Task goal: Leaving the pictures aside, return the listing exactly as it appears.
(Dataset content)
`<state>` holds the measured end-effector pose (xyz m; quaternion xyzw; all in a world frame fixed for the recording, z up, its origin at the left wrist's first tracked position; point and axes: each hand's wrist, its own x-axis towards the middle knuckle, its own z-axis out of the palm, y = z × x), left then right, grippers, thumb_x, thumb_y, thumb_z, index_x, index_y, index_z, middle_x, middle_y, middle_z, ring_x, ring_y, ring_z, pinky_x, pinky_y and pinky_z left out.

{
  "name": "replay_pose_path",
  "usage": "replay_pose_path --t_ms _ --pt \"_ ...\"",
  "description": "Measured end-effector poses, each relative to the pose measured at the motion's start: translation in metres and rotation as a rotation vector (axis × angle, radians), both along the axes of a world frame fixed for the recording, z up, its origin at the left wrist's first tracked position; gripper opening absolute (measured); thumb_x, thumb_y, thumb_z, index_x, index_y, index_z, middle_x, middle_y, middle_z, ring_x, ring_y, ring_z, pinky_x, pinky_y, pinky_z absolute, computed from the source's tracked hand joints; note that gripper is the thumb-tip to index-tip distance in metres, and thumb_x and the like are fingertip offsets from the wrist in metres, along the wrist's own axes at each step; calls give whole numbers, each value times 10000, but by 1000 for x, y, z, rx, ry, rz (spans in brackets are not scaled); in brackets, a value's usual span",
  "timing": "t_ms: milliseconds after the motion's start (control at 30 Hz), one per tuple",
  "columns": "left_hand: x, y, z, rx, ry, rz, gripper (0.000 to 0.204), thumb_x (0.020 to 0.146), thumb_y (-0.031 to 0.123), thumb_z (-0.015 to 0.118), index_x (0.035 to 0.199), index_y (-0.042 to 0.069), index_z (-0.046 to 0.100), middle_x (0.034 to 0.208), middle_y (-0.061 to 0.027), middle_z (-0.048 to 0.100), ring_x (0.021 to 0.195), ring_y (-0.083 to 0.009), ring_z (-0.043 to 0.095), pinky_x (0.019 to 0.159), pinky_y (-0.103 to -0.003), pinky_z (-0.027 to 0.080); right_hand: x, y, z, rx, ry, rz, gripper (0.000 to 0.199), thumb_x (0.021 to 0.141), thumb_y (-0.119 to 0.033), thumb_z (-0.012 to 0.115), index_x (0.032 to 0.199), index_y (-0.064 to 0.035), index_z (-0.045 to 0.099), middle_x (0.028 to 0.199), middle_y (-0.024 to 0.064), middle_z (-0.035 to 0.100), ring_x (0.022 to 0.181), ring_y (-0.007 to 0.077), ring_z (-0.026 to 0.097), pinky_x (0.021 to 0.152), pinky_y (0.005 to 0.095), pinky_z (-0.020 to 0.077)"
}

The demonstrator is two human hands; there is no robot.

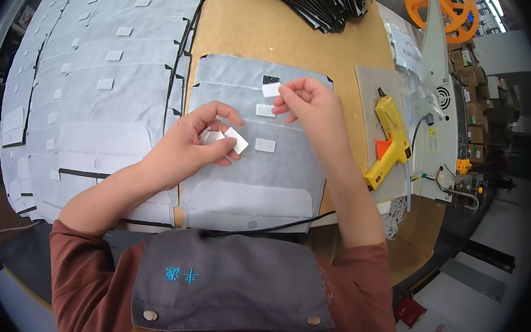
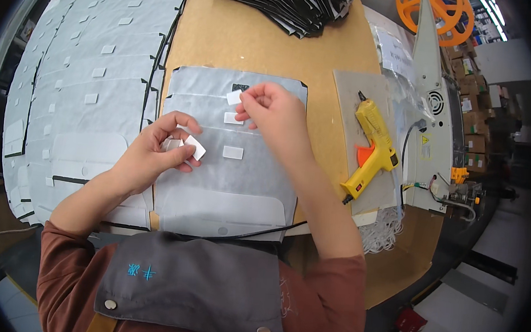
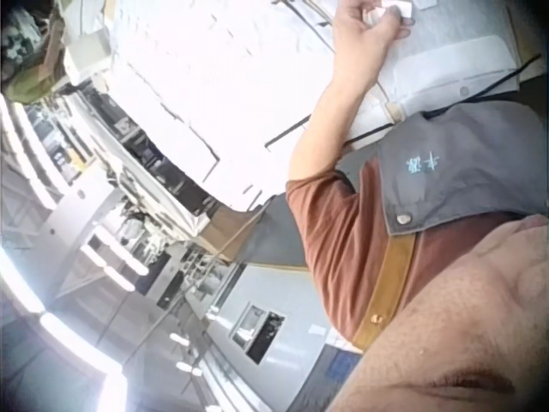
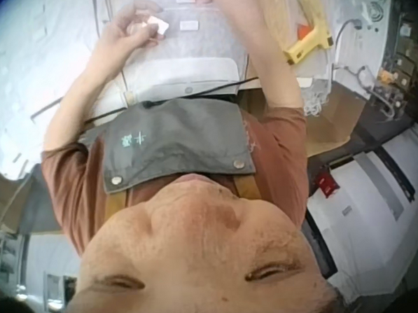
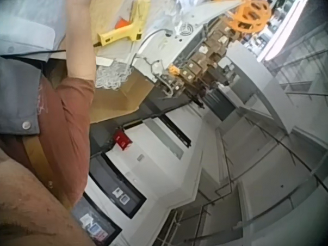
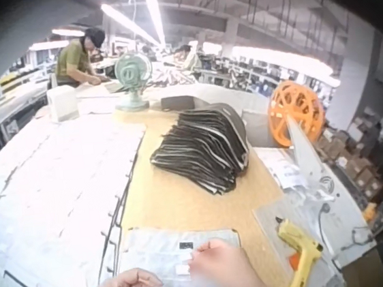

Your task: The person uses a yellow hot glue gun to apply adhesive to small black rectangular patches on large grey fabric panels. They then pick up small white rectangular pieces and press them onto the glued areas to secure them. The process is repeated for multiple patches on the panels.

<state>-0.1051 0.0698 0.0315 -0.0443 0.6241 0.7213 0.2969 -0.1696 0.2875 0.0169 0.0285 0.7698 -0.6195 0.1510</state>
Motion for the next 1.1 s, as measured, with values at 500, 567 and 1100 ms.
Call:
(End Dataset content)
Reply to the task:
`<state>` holds the measured end-effector pose (xyz m; quaternion xyzw; all in a world frame fixed for the recording, z up, its origin at the left wrist's first tracked position; point and axes: each hand's wrist, its own x-axis towards the middle knuckle, its own z-axis out of the palm, y = z × x), left then right, grippers, thumb_x, thumb_y, thumb_z, index_x, index_y, index_z, middle_x, middle_y, middle_z, ring_x, ring_y, ring_z, pinky_x, pinky_y and pinky_z left out.

{
  "name": "replay_pose_path",
  "usage": "replay_pose_path --t_ms _ --pt \"_ ...\"",
  "description": "Measured end-effector poses, each relative to the pose measured at the motion's start: translation in metres and rotation as a rotation vector (axis × angle, radians), both along the axes of a world frame fixed for the recording, z up, its origin at the left wrist's first tracked position; gripper opening absolute (measured); thumb_x, thumb_y, thumb_z, index_x, index_y, index_z, middle_x, middle_y, middle_z, ring_x, ring_y, ring_z, pinky_x, pinky_y, pinky_z absolute, computed from the source's tracked hand joints; note that gripper is the thumb-tip to index-tip distance in metres, and thumb_x and the like are fingertip offsets from the wrist in metres, along the wrist's own axes at each step; calls give whole numbers, each value times 10000, but by 1000 for x, y, z, rx, ry, rz (spans in brackets are not scaled); in brackets, a value's usual span",
  "timing": "t_ms: milliseconds after the motion's start (control at 30 Hz), one per tuple",
  "columns": "left_hand: x, y, z, rx, ry, rz, gripper (0.000 to 0.204), thumb_x (0.020 to 0.146), thumb_y (-0.031 to 0.123), thumb_z (-0.015 to 0.118), index_x (0.035 to 0.199), index_y (-0.042 to 0.069), index_z (-0.046 to 0.100), middle_x (0.034 to 0.208), middle_y (-0.061 to 0.027), middle_z (-0.048 to 0.100), ring_x (0.021 to 0.195), ring_y (-0.083 to 0.009), ring_z (-0.043 to 0.095), pinky_x (0.019 to 0.159), pinky_y (-0.103 to -0.003), pinky_z (-0.027 to 0.080); right_hand: x, y, z, rx, ry, rz, gripper (0.000 to 0.199), thumb_x (0.021 to 0.141), thumb_y (-0.119 to 0.033), thumb_z (-0.012 to 0.115), index_x (0.032 to 0.199), index_y (-0.064 to 0.035), index_z (-0.045 to 0.099), middle_x (0.028 to 0.199), middle_y (-0.024 to 0.064), middle_z (-0.035 to 0.100), ring_x (0.022 to 0.181), ring_y (-0.007 to 0.077), ring_z (-0.026 to 0.097), pinky_x (0.021 to 0.152), pinky_y (0.005 to 0.095), pinky_z (-0.020 to 0.077)"
}

The demonstrator is two human hands; there is no robot.


Your task: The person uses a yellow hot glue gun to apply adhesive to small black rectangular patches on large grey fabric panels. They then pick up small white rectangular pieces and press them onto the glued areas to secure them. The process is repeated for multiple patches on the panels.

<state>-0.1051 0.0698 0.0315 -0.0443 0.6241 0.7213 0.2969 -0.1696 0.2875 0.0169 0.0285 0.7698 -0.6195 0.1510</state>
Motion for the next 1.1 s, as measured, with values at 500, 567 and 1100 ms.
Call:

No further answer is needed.